All isolates are virulent members of two existing genera and, additionally, establish a new genus in the family. In addition to an extensive set of tRNAs and proteins involved in phage replication, about 80% of phage genes encode hypothetical proteins, underlining the yet underexplored phage diversity and genomic dark matter still found in bacteriophages infecting actinobacteria.

CONCLUSIONS

Taken together, phages Ankus, Byblos, DekoNeimoidia, Mandalore, and Naboo expand the phage diversity and contribute to ongoing research in the field of phage-host interactions.

摘要

背景

放线菌属的关键特征是多细胞丝状生长以及产生多种生物活性分子。
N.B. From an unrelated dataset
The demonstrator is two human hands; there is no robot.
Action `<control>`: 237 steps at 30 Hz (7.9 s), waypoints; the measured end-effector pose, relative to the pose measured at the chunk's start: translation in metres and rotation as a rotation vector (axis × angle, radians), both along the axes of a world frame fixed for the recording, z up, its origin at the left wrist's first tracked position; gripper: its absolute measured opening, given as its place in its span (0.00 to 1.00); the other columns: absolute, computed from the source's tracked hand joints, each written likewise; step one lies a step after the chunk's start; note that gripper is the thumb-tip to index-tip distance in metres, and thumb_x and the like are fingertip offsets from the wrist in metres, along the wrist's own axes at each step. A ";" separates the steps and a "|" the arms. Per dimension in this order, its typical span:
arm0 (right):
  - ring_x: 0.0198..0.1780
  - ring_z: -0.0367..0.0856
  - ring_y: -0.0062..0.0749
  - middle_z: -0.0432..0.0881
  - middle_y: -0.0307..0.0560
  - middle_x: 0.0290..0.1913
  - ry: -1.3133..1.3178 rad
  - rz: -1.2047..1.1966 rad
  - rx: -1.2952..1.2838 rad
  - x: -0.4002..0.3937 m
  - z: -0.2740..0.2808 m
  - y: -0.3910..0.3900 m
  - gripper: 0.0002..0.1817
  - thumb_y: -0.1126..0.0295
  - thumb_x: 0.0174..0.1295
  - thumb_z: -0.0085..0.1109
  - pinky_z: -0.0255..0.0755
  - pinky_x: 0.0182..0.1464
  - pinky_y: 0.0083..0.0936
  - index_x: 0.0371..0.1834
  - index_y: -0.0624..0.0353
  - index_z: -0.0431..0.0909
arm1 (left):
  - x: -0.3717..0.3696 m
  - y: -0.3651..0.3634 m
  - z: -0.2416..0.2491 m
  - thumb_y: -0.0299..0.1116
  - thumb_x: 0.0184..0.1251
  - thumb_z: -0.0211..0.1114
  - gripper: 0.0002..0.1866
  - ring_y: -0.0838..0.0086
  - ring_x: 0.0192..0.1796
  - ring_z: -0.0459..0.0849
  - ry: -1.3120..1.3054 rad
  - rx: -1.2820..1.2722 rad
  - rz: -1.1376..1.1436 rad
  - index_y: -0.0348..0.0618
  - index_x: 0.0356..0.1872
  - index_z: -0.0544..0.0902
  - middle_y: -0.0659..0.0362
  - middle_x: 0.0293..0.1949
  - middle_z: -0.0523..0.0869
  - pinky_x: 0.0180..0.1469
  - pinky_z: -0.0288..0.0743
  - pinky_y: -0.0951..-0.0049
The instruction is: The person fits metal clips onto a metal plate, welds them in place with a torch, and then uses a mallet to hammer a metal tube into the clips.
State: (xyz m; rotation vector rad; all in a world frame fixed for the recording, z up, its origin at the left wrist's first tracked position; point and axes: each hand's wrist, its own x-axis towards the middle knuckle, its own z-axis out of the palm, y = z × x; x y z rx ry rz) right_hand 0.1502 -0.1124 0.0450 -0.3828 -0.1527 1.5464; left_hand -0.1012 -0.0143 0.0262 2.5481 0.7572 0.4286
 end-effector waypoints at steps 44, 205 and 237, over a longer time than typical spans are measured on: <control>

这些特征似乎在噬菌体 - 宿主相互作用中发挥重要作用,并且在感染过程中会受到噬菌体的调节。为了加速此类相互作用的研究以及多细胞细菌中新型免疫系统的研究,需要进行噬菌体的分离、测序和表征。这是建立能够适当涵盖噬菌体多样性以进行比较分析的系统文库的先决条件。

材料与方法

作为优先计划SPP 2330内公共推广项目的一部分,该项目涉及当地学校,我们描述了五种感染[具体细菌名称]、[具体细菌名称]和[具体细菌名称]的新型长尾噬菌体科病毒的分离和表征。

结果

所有分离株都是两个现有属的烈性成员,此外,还在长尾噬菌体科中建立了一个新属。除了大量参与噬菌体复制的tRNA和蛋白质外,约80%的噬菌体基因编码假定蛋白,这突出了在感染放线菌的噬菌体中仍未充分探索的噬菌体多样性和基因组暗物质。

结论

总之,噬菌体安库斯(Ankus)、比布鲁斯(Byblos)、德科内莫迪亚(DekoNeimoidia)、曼陀罗(Mandalore)和纳布(Naboo)扩展了噬菌体多样性,并为放线菌噬菌体 - 宿主相互作用领域的现有研究做出了贡献。